Yongey Mingyur Rinpoche (Tibet: ཡོངས་དགེ་མི་འགྱུར་རིན་པོ་ཆེ། Wylie: yongs dge mi 'gyur rin po che) is a Tibetan Nepali teacher and master of the Karma Kagyu and Nyingma lineages of Tibetan Buddhism. He has written five books, including the 2007 bestseller The Joy of Living, and oversees the Tergar Meditation Community, an international network of Buddhist meditation centers and programs.

==Life==
Mingyur Rinpoche was born in Nepal in 1975 the youngest of four brothers. His mother is Sönam Chödrön, a descendant of the two Tibetan kings Songtsen Gampo and Trisong Deutsen. His brothers are Chokyi Nyima Rinpoche, Tsikey Chokling Rinpoche, and Tsoknyi Rinpoche and his nephews are Phakchok Rinpoche and the reincarnation of Dilgo Khyentse Rinpoche, known popularly as Khyentse Yangsi Rinpoche. From the age of nine, his father, Tulku Urgyen Rinpoche, taught him meditation, passing on to him the most essential instructions of the Dzogchen and Mahamudra traditions.
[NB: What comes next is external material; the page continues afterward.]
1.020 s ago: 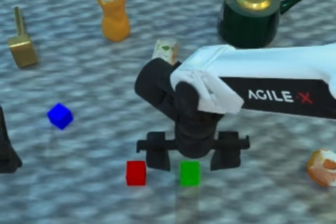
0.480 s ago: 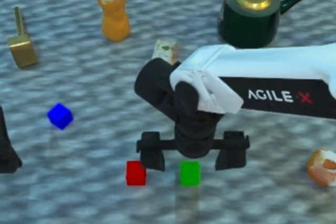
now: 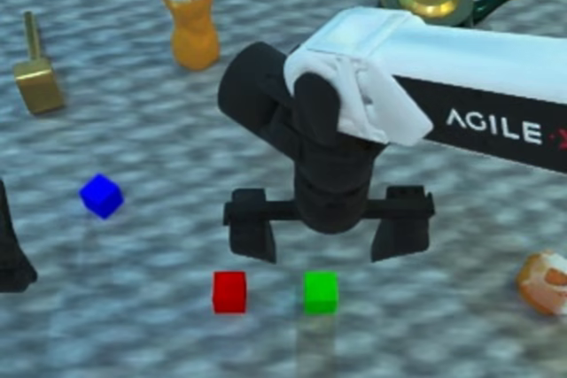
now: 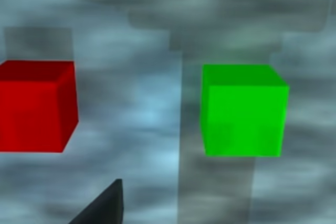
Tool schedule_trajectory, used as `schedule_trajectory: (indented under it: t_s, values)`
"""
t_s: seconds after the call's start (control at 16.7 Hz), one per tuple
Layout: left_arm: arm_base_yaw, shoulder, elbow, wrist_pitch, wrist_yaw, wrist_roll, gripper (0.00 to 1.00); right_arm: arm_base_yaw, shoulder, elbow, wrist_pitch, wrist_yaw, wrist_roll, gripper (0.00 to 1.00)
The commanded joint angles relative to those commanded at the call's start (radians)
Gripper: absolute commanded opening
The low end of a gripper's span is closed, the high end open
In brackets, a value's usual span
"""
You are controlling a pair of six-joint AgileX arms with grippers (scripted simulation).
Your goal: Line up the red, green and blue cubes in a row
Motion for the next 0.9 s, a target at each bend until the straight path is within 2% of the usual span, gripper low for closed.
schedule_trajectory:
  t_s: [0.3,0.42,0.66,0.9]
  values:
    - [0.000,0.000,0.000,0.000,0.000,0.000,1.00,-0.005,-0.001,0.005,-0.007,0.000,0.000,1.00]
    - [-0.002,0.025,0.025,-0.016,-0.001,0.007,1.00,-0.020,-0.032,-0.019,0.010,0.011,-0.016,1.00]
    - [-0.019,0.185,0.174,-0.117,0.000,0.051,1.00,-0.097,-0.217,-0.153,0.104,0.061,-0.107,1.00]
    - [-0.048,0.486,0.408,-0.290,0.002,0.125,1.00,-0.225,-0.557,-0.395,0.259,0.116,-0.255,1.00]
At the age of eleven, Mingyur Rinpoche began studies at Sherab Ling Monastery in northern India, the seat of Tai Situ Rinpoche. Two years later, Mingyur Rinpoche began a traditional three-year retreat at Sherab Ling. At the age of nineteen, he enrolled at Dzongsar Institute, where, under the tutelage of the renowned Khenpo Kunga Wangchuk, he studied the primary topics of the Buddhist academic tradition, including Middle Way
philosophy and Buddhist logic. At age twenty, Mingyur Rinpoche became the functioning abbot of Sherab Ling. At twenty-three, he received full monastic ordination. During this time, Mingyur Rinpoche received important Dzogchen transmissions from Nyoshul Khen Rinpoche.

In 2007, Mingyur Rinpoche completed the construction of Tergar Monastery in Bodhgaya, India, which will serve large numbers of people attending Buddhist events at this sacred pilgrimage site, serve as an annual site for month-long Karma Kagyu scholastic debates, and serve as an international study institute for the Sangha and laity. The institute will also have a medical clinic for local people.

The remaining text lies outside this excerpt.